Finding a replacement rock for my fire ring, I stacked the wood, and then, fascinated, stepped aside to watch while she concentrated on summoning her combustion skills. She inhaled deeply and then belched out a massive flame that exploded into the
fire ring. The force of the inferno created such pressure the circle of boulders couldn’t contain the heat and energy. Needing a direction of escape, the blast curled around the back of the ring and shattered many of the stones. It created a whirlpool effect, shooting a fire storm in my direction.

In alarm, I covered my face, turned my body and leapt away as the flames engulfed me. Not knowing my new strength, I flew several yards as my gown caught fire.
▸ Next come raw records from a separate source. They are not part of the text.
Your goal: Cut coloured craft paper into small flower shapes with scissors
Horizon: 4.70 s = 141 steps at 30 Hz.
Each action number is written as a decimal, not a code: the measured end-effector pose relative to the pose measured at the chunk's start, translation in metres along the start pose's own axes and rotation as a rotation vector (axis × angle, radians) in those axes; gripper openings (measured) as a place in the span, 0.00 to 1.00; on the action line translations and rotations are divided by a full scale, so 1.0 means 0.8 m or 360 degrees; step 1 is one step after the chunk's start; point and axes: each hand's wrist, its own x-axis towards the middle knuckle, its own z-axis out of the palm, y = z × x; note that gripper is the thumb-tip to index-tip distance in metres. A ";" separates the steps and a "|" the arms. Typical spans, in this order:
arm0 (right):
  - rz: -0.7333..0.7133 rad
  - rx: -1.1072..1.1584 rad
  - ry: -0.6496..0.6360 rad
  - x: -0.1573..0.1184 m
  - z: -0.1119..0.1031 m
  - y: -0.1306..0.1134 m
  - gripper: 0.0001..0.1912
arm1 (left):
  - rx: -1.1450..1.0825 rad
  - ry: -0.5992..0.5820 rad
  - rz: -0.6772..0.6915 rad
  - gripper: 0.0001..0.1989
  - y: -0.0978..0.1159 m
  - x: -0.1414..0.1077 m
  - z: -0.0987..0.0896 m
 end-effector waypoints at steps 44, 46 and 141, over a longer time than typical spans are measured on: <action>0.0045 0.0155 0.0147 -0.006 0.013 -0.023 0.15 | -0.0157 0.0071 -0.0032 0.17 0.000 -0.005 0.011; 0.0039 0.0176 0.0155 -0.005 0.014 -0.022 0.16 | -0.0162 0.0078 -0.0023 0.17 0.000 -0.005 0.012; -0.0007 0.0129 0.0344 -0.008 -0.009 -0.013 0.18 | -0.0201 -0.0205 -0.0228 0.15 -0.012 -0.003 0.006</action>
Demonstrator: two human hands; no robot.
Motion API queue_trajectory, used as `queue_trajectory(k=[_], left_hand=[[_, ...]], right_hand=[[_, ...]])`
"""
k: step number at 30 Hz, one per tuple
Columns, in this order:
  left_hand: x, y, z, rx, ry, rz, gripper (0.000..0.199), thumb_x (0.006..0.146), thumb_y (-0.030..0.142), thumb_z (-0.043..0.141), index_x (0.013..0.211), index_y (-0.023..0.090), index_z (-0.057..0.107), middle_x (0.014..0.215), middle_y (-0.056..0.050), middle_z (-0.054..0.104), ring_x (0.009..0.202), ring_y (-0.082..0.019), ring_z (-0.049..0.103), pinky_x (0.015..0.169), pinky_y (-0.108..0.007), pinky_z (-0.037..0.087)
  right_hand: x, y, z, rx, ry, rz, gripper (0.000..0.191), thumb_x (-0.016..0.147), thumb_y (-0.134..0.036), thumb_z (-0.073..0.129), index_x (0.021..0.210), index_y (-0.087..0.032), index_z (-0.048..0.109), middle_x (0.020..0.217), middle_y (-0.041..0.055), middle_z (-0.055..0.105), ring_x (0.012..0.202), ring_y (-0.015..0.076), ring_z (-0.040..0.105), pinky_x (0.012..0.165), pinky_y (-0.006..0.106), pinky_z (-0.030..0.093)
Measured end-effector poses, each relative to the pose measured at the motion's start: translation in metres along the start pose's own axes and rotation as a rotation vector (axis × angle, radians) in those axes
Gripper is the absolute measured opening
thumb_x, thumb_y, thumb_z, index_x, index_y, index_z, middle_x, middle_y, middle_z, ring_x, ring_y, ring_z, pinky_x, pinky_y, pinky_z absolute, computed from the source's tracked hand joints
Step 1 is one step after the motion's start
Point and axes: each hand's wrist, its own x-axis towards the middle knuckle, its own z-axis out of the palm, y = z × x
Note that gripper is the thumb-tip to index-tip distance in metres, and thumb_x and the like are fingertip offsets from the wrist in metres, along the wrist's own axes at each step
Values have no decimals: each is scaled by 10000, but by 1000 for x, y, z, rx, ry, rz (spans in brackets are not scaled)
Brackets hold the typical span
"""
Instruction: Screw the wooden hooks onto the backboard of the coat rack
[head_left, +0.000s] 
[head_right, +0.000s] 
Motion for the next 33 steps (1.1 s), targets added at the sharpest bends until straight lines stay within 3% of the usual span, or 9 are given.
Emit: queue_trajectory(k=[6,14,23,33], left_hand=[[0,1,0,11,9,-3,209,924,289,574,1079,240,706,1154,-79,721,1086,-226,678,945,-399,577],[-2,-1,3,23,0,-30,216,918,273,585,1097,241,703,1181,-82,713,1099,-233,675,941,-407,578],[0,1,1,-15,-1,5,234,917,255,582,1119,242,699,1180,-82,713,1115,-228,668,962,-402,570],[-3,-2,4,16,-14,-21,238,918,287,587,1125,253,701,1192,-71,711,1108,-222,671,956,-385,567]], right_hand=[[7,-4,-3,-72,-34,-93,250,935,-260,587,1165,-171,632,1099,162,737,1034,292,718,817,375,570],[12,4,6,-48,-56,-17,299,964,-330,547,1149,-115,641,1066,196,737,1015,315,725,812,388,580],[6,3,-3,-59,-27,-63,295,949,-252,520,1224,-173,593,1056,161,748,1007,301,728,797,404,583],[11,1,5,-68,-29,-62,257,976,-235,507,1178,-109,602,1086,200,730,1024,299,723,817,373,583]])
Eshshah leaped between the fire and me to take the brunt of the out-of-control blaze. Unharmed by her namesake, she shielded me from the worst of the blast.

Landing in the sand I rolled several times and managed to put most of the flames out before too much damage was done. I sat upright, singed hair smoking, eyes wide open, and tried to take in all that had just happened in only a matter of seconds.

I burst out laughing as I patted at the last of the smoldering embers on the disaster that was my skirt. I looked at Eshshah, “Well done, Eshshah! If we ever need to burn down a village with just one pass, I’ll know who to call upon.”

Poor Eshshah was stunned, but when she saw me laughing and that I was unharmed, that same rumble started deep in her chest. We spent the next few minutes trying to replay the last few seconds as we laughed at each other’s reactions to the near catastrophe.